Autorka snuje wnioski o tym, jak jest w świecie postrzegana otyłość. Otóż jak choroba. Znika człowiek, znika nawet płeć i seksualność. Znika zawód, zajęcie. Pozostaje grubas. Roxane Gay zwierza się, że zapraszana na wywiady i konferencje, była przeoczana przez organizatorów, traktowana jak przypadkowy gość: ludzie „zakładają, że nie jesteśmy ani mądre, ani zdolne, skoro mamy tak niesforne ciała”.
Znakomita, mądra, choć
niewątpliwie przygnębiająca książka.

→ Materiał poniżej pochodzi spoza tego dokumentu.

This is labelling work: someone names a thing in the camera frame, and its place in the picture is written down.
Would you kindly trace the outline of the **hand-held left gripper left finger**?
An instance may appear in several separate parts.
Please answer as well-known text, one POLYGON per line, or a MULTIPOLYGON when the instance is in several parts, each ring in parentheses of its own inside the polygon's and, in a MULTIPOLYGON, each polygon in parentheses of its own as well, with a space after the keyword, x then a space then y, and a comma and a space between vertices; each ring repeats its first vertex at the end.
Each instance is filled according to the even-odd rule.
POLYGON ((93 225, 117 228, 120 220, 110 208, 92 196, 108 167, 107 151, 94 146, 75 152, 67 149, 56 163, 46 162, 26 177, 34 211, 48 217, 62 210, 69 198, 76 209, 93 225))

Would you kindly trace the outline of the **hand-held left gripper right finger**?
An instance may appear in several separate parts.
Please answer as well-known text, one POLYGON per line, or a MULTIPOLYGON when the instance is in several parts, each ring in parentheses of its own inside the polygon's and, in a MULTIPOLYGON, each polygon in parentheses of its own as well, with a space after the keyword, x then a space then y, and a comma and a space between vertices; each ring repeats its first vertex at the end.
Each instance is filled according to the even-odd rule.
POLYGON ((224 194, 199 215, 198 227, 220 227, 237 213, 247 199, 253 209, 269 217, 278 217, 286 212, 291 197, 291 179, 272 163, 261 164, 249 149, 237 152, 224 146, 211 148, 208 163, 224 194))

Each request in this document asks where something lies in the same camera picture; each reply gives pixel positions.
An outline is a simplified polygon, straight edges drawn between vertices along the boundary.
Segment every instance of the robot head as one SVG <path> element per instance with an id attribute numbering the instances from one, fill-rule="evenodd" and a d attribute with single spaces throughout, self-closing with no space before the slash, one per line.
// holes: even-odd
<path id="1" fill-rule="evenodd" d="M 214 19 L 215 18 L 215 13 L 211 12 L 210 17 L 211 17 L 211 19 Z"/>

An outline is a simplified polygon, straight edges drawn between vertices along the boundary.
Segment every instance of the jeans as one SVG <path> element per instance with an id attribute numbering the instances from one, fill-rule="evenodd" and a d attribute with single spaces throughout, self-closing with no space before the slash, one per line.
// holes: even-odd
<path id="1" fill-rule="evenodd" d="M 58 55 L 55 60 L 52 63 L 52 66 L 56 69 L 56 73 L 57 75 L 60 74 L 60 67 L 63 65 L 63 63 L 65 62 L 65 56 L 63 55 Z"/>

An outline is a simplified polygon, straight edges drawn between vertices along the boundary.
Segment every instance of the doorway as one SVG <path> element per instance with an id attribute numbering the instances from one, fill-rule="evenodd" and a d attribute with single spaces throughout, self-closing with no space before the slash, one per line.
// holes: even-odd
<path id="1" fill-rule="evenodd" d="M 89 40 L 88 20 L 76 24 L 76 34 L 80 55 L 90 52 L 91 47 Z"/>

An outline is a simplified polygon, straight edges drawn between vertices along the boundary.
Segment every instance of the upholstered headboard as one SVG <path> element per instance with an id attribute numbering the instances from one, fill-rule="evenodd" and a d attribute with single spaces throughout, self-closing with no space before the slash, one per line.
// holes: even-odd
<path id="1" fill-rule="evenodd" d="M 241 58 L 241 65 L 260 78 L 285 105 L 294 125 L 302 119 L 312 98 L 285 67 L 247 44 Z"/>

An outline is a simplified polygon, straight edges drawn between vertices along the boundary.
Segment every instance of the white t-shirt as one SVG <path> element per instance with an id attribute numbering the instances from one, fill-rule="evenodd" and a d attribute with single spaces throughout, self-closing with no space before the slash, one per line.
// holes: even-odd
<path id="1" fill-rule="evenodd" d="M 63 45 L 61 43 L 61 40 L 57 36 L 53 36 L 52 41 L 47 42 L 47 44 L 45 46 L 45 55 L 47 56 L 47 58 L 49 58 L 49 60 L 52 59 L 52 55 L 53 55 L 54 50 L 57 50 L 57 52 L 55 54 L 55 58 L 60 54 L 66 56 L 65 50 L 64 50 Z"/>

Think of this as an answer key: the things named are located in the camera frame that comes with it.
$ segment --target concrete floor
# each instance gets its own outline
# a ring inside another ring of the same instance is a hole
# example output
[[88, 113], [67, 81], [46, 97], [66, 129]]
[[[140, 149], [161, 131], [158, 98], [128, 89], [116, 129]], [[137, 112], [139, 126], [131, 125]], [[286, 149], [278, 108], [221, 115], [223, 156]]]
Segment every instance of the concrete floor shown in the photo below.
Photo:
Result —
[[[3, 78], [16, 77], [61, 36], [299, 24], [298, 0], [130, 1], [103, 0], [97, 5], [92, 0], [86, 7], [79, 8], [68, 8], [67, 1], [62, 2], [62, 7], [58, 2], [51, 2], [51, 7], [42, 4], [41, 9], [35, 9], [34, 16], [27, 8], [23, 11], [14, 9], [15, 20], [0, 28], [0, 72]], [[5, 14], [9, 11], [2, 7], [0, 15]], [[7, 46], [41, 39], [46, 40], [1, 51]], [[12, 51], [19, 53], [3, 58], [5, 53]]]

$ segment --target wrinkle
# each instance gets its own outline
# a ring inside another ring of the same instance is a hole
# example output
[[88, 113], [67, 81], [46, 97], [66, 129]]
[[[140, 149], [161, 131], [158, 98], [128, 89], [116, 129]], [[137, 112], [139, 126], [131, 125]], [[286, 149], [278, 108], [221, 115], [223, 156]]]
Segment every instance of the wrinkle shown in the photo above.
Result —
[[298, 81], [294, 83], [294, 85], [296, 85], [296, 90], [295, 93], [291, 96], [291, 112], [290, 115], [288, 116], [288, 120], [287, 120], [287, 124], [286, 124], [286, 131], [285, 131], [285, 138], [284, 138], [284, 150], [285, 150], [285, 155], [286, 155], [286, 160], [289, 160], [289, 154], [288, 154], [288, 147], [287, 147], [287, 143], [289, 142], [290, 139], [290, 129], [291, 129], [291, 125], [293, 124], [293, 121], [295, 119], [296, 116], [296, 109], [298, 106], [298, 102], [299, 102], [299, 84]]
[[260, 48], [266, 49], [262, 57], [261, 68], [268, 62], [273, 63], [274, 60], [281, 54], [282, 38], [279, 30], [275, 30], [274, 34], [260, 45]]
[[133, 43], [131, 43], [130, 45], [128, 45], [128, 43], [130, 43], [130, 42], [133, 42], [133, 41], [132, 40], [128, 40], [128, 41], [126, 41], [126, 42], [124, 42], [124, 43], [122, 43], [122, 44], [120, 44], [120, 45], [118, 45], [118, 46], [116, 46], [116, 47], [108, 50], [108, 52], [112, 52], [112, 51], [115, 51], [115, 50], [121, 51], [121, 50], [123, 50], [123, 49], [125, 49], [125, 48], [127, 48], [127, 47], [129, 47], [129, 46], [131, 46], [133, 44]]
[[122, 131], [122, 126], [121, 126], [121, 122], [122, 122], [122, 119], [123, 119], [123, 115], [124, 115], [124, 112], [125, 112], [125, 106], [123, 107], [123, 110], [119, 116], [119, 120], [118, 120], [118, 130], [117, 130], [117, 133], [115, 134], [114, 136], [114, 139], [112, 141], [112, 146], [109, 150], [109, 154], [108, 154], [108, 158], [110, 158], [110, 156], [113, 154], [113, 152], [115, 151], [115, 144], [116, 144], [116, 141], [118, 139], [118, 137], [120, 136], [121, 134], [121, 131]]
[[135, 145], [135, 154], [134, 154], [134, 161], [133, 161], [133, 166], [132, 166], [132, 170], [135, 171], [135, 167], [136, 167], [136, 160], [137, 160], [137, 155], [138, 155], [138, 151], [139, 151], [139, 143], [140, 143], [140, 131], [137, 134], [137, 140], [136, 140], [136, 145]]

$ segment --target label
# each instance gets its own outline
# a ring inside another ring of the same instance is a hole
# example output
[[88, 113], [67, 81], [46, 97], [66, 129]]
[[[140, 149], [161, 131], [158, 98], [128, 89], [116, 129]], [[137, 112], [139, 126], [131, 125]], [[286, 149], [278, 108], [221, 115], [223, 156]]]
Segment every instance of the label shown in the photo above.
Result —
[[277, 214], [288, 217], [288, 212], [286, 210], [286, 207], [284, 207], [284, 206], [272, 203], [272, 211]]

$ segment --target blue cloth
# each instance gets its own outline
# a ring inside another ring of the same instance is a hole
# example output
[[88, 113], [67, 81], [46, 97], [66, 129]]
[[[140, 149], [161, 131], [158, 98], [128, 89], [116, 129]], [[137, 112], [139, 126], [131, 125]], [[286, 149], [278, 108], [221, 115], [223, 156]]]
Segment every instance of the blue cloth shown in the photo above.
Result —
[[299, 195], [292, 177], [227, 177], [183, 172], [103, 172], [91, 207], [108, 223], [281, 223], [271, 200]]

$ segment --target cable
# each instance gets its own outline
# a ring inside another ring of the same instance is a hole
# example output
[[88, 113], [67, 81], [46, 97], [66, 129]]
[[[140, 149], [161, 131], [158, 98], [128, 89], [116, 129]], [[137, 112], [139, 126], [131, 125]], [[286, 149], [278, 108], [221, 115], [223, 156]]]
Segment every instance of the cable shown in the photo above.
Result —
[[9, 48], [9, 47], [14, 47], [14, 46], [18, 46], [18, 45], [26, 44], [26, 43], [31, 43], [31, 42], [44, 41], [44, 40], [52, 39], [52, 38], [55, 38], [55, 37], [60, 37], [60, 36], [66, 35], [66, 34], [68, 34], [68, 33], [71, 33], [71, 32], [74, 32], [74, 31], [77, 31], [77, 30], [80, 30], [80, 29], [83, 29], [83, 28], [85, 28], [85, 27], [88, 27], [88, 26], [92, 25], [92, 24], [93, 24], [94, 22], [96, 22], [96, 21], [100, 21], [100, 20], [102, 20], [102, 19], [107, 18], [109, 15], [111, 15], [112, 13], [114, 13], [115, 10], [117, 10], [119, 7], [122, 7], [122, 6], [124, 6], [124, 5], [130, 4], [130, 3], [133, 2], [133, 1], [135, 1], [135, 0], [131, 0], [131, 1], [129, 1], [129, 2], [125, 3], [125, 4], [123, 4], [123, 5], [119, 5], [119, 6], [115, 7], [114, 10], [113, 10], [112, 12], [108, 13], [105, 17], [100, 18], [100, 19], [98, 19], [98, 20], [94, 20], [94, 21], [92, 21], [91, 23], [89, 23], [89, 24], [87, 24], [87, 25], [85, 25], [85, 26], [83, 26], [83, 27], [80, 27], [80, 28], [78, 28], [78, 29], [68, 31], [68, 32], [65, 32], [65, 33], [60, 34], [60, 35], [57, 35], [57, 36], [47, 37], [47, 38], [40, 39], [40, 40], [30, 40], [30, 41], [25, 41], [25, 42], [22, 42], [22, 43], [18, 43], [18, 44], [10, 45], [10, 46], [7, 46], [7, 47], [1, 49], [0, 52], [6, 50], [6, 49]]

I bynajmniej nie jest to afirmacją
spod znaku obowiązującej w USA idei „ciałopozytywności”, choć Autorka
daleka jest także od samokrytyki. Nie ulega pokusie obwiniania siebie
ani otoczenia, lecz konfrontuje się uczciwie ze sobą, przyznając, że w
„najcięższym momencie życia” ważyła 261 kg. Rodzinka plus katolickie
wychowanie w tle dopełniają obrazu beznadziei...
Mam szczęście być szczupłą osobą - ale moje podejście do ludzi otyłych uległo gigantycznej zmianie po przeczytaniu Głodu.